Given a directed graph, return the shortest path from vertex start to end that has at most k edges

My Attempt

from heapq import heappush, heappop
def atMostK(n, edges, start, end, k):
    """
    :type edges: List[List[int]]
    :type start: int
    :type end: int
    :type k: int
    :rtype: int
    """
    graph = {}
    for (x, y, z) in edges:
        graph[x] = graph.get(x, []) + [(y, z)]
        
    table = {}
    for v in range(n):
        table[v] = (float("inf"), 0)  
    table[start] = (0, 0)
    
    
    stack = [(0,start)]
    visited = set()
    
    while(stack != []):
        node = heappop(stack)[1]
        w, cur_k = table[node]

        if(node in visited):
            continue
            
        visited.add(node)
        if(node in graph):
            for (v, weight) in graph[node]:
                
                
                cur_weight, amount = table[v]
                
                if(cur_weight > weight + w):
                    table[v] = (weight + w, amount + 1)
                    heappush(stack, (weight + w, v))
                    
    if(table[end][0] == float("inf")):
        return -1
    
    return table[end][0]
    

# fails on this

n = 3
edges = [[0,1,100],[1,2,100],[0,2,500]]
start = 0
end = 2
k = 1

print(atMostK(n, edges, start, end, k)) # 200, incorect result. Should be 500

# passes on this

n = 3
edges = [[0,1,100],[1,2,100],[0,2,500]]
start = 0
end = 2
k = 2

print(atMostK(n, edges, start, end, k)) # correct result

I tried to use dijkstra algorithm however I run into trouble whenever I need to backtrack to a previous visited node due to exceeding the k edge requirement.

So for example using this graph from start = 0, end = 2, and k = 1

it would first visit 0 then go to the 0->1 edge since its cheaper than the 0->2 edge, but inorder to go to 2 I would need another edge but im only permitted k=1 so the correct result should be 500.
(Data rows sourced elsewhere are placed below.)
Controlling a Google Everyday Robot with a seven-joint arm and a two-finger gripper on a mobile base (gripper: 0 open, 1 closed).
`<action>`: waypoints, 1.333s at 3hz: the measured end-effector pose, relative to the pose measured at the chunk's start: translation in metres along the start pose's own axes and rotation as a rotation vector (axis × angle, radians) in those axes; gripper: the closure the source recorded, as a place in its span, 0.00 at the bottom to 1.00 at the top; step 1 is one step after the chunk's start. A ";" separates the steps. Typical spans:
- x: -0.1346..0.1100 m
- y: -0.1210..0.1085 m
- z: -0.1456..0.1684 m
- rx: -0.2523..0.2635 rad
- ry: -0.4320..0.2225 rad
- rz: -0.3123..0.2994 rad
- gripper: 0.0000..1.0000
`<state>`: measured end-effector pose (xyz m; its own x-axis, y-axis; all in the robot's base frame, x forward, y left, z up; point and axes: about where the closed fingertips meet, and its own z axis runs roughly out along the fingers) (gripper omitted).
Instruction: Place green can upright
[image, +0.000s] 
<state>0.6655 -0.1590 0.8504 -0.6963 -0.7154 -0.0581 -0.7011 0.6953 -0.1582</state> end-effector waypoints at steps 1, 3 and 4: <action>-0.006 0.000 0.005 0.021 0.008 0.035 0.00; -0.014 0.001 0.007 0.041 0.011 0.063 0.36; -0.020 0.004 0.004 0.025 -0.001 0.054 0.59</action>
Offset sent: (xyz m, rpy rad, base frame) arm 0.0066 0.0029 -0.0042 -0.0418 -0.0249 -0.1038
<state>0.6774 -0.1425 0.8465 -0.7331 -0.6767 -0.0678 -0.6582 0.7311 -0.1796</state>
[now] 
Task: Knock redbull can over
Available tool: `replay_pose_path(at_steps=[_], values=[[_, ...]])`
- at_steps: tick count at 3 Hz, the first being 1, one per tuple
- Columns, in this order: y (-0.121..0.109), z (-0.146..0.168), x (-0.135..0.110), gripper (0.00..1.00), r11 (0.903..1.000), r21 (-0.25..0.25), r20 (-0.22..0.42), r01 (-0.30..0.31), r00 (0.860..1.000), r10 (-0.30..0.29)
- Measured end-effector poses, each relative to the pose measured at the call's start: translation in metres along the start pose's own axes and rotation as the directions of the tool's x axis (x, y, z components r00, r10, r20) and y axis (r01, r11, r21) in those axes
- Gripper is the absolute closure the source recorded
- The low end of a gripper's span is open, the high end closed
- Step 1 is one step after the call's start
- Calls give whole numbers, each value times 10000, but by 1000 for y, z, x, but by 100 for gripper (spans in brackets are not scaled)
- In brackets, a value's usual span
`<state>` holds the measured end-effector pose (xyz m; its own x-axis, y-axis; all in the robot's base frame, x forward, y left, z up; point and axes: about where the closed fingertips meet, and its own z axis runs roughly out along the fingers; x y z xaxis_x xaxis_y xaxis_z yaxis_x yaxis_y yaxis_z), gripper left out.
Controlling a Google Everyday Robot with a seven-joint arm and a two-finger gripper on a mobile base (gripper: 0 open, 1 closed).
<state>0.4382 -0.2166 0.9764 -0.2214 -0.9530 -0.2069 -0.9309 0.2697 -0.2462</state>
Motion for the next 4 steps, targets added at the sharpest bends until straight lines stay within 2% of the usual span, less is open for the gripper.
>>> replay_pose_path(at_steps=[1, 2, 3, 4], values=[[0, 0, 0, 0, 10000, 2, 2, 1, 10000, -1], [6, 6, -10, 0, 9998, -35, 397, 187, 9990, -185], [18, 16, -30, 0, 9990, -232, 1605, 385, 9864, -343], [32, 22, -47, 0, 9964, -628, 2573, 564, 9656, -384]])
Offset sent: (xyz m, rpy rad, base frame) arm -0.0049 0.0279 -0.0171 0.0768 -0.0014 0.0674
It would work for graphs that dont require me to backtrack to already visited nodes but other than it wont work. How would I do this?

Answer 1

Using a slight modification of Bellman-Ford, you can solve this in O(K*(|V| + |E|)) time in the worst case, with many possible optimizations for the average case.
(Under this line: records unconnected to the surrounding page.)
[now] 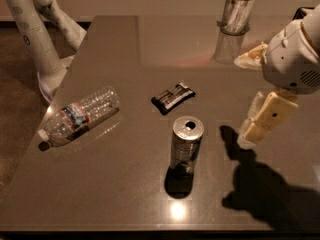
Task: Knock redbull can over
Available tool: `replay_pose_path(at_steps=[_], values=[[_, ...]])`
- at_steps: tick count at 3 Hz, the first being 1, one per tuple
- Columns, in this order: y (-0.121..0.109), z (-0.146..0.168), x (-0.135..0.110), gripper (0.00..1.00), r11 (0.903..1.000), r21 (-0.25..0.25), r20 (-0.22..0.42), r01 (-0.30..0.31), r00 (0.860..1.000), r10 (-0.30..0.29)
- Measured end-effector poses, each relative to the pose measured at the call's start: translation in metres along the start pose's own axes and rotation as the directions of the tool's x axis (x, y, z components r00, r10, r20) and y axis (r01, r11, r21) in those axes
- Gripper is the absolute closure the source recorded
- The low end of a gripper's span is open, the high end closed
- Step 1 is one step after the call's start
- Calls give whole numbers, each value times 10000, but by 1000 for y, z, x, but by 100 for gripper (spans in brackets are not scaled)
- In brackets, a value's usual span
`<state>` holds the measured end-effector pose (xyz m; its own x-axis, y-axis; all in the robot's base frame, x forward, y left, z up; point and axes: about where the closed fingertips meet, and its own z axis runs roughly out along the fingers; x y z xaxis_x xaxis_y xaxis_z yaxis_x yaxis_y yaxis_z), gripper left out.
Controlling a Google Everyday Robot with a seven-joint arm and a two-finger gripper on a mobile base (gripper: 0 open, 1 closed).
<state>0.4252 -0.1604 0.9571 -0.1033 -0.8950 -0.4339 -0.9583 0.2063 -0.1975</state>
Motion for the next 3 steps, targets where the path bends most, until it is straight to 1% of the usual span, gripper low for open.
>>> replay_pose_path(at_steps=[1, 2, 3], values=[[18, 26, -11, 0, 9970, -766, 764, 85, 9971, -26], [38, 47, -22, 0, 9884, -1461, 1360, 409, 9905, -209], [58, 59, -45, 0, 9732, -2014, 2090, 1112, 9755, -682]])
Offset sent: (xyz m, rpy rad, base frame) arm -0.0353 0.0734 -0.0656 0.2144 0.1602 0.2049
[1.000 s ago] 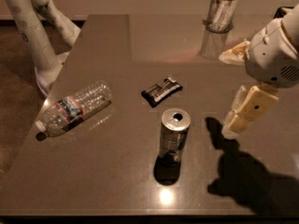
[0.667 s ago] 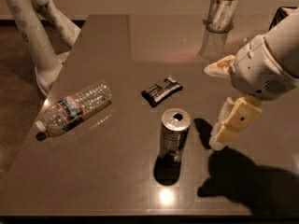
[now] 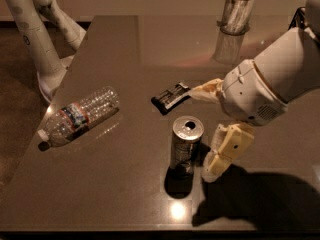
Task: Knock redbull can over
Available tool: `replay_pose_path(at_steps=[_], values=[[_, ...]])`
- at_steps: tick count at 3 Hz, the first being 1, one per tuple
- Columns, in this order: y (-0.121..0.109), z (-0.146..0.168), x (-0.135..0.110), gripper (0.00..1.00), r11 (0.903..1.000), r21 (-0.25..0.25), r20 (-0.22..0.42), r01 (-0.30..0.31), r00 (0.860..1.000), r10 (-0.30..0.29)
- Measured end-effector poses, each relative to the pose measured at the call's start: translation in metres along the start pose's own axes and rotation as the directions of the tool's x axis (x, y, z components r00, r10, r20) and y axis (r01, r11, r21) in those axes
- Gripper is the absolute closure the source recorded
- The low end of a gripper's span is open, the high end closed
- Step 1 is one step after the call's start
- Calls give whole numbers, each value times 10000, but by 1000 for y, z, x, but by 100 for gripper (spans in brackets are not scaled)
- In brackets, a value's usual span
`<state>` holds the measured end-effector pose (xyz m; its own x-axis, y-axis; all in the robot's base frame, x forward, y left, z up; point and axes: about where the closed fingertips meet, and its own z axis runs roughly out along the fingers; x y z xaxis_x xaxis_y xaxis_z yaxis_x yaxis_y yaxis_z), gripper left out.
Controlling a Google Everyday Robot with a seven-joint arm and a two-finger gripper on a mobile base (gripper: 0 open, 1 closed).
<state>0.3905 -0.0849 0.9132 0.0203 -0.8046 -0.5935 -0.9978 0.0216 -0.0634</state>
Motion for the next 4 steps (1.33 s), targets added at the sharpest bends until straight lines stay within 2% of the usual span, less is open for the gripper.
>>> replay_pose_path(at_steps=[1, 2, 3, 4], values=[[8, 5, -16, 0, 9985, -314, 404, 447, 9982, -434], [14, 10, -27, 17, 9954, -569, 666, 769, 9951, -730], [20, 13, -35, 49, 9927, -738, 841, 951, 9925, -888], [22, 9, -40, 72, 9926, -659, 767, 1023, 9923, -971]])
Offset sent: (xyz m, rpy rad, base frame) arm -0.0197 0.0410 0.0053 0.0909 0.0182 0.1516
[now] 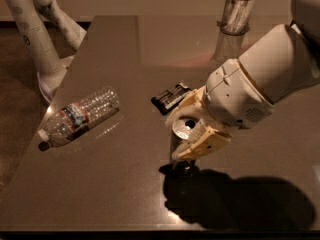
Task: Knock redbull can over
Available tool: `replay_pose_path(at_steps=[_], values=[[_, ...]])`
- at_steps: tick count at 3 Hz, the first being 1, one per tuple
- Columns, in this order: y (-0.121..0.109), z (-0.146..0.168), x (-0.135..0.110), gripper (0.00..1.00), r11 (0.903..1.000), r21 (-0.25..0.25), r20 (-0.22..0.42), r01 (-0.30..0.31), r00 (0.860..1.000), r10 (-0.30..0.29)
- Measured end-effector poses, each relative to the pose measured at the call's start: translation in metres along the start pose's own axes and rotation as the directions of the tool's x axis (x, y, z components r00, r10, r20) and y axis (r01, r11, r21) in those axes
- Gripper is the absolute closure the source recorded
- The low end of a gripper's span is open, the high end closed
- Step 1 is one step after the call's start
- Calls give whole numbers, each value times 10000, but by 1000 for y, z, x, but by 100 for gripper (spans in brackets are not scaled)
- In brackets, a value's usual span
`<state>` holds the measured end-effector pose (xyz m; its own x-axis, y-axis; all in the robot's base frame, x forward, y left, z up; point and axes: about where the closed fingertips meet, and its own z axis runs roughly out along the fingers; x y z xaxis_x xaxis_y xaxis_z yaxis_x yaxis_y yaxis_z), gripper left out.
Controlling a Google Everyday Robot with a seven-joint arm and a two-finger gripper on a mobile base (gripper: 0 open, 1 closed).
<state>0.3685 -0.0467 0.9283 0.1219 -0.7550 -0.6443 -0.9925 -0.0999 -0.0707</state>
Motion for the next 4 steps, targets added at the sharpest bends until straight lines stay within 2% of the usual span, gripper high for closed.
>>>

Run an outer loop with k iterations; on the ith iteration, we're computing the min-weight paths from start with at most i edges. You do need to do some extra copying from the usual Bellman-Ford to make sure that updates are only based on previous loop iterations.

def atMostK(n, edges, start, end, k):
    """
    :type edges: List[List[int]]
    :type start: int
    :type end: int
    :type k: int
    :rtype: int
    """

    table = {}
    for v in range(n):
        table[v] = (float("inf"), 0)
    table[start] = (0, 0)

    for _ in range(min(k, n-1)):
        new_table = table.copy()
        for u, v, weight in edges:
            if table[u][0] + weight < new_table[v][0]:
                new_table[v] = (table[u][0] + weight, u)
        table = new_table

    if table[end][0] == float("inf"):
        return -1

    return table[end][0]

You can modify Dijkstra's to do this as well, but the time complexity (and performance) is probably worse and harder to analyze. Your min-priority queue could be ordered based on (weight, num_edges, vertex), with checks to ensure that num_edges stays below k.